» WORK INSTRUCTIONS
Pull each line with the string "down" from the entries.

= Beginning of Section =

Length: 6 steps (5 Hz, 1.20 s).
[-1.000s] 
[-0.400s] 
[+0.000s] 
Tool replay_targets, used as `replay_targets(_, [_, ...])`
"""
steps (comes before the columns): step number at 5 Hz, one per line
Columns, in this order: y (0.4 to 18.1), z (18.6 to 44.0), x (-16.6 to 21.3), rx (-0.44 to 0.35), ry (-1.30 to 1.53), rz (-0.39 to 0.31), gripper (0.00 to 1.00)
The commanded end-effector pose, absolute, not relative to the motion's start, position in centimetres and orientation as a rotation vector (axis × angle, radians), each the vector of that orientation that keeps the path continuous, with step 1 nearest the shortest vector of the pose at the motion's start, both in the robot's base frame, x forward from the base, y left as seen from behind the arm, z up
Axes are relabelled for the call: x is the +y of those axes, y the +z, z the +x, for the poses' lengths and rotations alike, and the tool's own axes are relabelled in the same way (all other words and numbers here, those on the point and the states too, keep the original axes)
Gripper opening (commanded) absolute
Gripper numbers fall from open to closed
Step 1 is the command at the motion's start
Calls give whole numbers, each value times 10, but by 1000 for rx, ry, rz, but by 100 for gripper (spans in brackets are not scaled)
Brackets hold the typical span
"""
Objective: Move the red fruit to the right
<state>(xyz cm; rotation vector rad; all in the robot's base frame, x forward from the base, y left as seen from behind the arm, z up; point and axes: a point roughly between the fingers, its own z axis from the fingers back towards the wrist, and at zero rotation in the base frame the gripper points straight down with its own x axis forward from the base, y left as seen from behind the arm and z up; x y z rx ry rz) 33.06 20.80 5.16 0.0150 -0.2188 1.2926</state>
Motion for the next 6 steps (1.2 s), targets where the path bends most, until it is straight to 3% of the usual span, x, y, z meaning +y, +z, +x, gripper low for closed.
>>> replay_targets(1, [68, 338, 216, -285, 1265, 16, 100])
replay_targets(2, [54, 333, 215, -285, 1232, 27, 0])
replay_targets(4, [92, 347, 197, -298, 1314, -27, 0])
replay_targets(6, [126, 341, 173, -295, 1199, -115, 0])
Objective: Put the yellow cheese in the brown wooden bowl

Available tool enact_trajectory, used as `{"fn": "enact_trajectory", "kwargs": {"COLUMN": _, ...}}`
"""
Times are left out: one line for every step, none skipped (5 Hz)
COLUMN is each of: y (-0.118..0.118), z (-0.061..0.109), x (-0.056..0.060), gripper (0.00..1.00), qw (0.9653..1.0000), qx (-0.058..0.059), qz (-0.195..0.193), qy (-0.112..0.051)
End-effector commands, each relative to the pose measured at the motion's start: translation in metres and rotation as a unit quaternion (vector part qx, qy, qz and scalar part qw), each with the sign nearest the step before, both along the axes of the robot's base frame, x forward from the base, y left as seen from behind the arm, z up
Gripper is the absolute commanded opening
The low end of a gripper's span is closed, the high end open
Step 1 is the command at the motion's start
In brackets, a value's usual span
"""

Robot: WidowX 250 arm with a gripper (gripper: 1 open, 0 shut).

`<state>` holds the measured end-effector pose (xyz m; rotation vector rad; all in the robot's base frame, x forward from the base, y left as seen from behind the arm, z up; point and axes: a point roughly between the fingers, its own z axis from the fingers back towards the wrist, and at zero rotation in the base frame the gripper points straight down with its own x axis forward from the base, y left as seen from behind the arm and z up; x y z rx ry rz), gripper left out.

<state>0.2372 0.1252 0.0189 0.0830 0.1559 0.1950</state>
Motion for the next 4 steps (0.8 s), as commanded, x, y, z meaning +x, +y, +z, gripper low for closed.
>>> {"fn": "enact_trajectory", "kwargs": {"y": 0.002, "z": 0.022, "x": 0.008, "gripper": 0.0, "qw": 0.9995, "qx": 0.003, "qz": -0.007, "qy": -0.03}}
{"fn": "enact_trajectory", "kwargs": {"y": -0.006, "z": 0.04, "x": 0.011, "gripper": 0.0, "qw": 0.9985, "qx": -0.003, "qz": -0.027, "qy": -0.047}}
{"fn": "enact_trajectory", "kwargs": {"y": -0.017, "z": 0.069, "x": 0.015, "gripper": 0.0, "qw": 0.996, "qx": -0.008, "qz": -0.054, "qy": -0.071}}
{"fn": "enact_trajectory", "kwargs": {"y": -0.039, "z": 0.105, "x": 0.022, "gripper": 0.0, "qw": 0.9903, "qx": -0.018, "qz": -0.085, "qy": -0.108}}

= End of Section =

» ANSWER BOX
<state>(xyz cm; rotation vector rad; all in the robot's base frame, x forward from the base, y left as seen from behind the arm, z up; point and axes: a point roughly between the fingers, its own z axis from the fingers back towards the wrist, and at zero rotation in the base frame the gripper points straight down with its own x axis forward from the base, y left as seen from behind the arm and z up; x y z rx ry rz) 33.06 20.80 5.16 0.0150 -0.2188 1.2926</state>
`<state>` holds the measured end-effector pose (xyz m; rotation vector rad; all in the robot's base frame, x forward from the base, y left as seen from behind the arm, z up; point and axes: a point roughly between the fingers, its own z axis from the fingers back towards the wrist, and at zero rotation in the base frame the gripper points straight down with its own x axis forward from the base, y left as seen from behind the arm and z up; x y z rx ry rz), gripper left out.

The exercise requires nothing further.